## What to do
Whenever a line below holds the word "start", count it; then give the total and nothing else.

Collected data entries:
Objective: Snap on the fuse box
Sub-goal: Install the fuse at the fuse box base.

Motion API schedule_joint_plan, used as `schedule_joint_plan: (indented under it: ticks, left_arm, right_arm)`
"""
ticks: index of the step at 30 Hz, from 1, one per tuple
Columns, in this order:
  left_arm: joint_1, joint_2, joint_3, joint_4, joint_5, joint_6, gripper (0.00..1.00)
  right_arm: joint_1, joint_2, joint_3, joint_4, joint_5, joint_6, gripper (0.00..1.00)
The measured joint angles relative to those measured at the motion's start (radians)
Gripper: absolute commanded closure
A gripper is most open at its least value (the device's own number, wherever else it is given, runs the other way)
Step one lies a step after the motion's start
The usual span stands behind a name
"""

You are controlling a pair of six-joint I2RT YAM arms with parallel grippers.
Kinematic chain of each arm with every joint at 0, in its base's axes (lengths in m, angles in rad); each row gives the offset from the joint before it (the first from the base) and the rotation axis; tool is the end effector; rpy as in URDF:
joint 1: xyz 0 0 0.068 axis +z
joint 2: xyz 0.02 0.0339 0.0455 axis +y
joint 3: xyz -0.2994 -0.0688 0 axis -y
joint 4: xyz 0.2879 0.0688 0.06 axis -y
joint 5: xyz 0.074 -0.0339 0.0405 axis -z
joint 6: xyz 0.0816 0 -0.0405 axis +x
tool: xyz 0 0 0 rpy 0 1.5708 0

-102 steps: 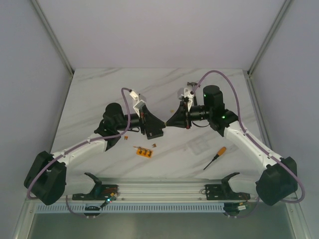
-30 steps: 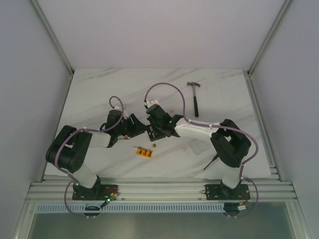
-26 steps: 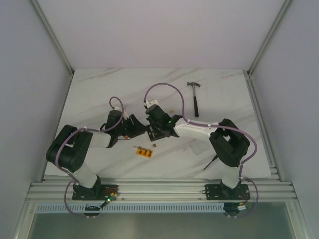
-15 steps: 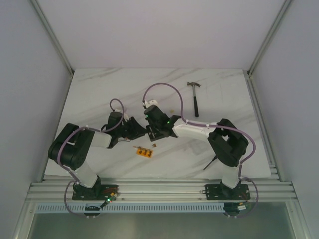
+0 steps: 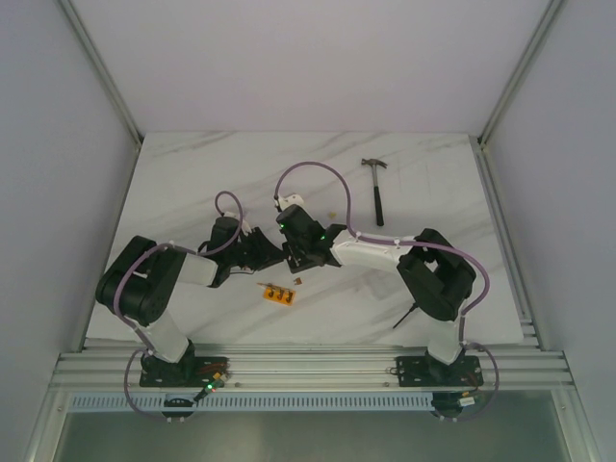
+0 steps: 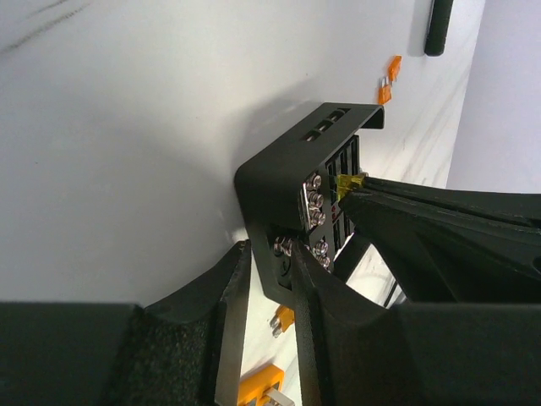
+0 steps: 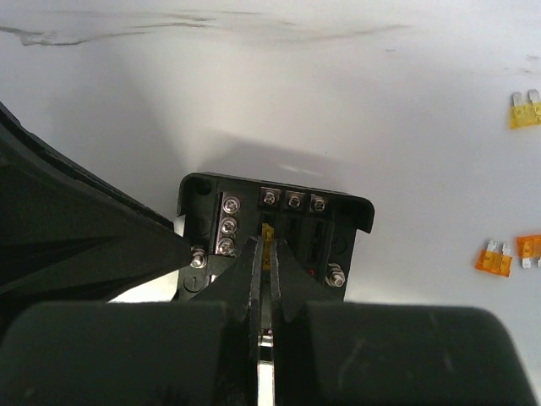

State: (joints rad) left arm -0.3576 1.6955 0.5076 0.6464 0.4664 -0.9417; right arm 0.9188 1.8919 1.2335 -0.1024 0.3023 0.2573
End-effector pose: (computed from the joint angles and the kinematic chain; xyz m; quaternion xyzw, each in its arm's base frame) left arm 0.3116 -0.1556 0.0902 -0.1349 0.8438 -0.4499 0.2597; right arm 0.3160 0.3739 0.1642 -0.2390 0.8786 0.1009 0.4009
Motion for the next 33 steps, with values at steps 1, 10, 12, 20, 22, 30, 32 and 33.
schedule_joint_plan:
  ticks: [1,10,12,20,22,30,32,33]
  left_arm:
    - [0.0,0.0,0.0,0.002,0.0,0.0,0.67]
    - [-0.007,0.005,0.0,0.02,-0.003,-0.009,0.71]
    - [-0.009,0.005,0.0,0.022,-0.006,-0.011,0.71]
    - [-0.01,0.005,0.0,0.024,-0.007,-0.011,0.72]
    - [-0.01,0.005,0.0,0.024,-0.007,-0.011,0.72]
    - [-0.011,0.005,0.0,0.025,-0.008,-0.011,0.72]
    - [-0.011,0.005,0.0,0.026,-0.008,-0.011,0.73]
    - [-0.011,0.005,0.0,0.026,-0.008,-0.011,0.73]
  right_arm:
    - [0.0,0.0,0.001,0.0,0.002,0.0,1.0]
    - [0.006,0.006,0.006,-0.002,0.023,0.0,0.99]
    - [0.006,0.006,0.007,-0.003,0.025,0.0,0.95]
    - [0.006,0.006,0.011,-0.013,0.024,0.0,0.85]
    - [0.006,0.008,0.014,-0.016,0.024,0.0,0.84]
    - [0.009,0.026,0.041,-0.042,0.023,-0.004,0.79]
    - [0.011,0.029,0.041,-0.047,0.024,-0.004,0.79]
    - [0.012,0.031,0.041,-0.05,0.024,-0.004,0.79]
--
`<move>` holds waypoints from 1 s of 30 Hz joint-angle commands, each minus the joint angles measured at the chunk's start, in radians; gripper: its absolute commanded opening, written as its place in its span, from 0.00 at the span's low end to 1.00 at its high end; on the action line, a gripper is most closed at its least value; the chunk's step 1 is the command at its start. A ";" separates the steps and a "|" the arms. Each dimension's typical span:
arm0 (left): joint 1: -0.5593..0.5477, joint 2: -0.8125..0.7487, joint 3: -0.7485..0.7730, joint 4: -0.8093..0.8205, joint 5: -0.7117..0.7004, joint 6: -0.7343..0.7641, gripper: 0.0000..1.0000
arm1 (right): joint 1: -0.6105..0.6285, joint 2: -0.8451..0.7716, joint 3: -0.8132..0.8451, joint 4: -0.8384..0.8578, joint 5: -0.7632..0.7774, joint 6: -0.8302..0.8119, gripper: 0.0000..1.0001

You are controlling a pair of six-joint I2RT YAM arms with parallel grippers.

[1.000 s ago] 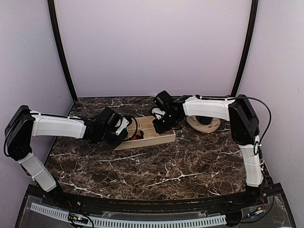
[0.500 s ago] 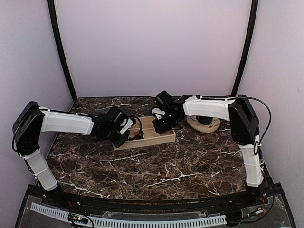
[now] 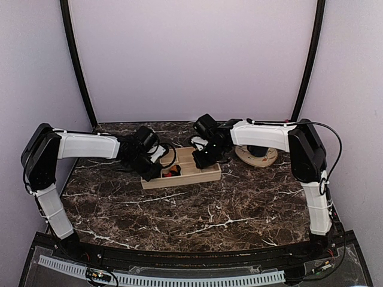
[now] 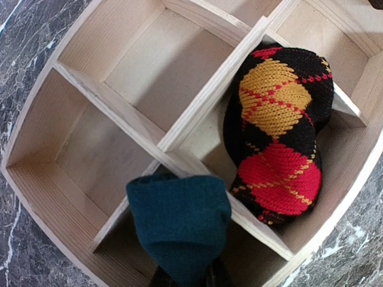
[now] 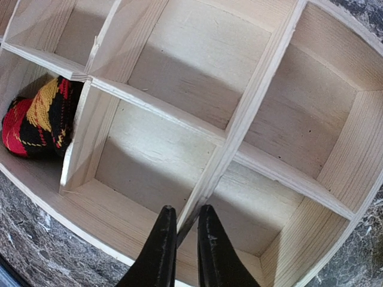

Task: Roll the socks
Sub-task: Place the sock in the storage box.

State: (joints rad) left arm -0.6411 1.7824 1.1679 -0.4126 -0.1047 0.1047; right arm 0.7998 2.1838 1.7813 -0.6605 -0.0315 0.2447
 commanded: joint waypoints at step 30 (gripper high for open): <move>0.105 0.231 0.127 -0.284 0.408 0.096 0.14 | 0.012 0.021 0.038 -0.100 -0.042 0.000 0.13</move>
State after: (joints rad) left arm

## Result for this exercise
3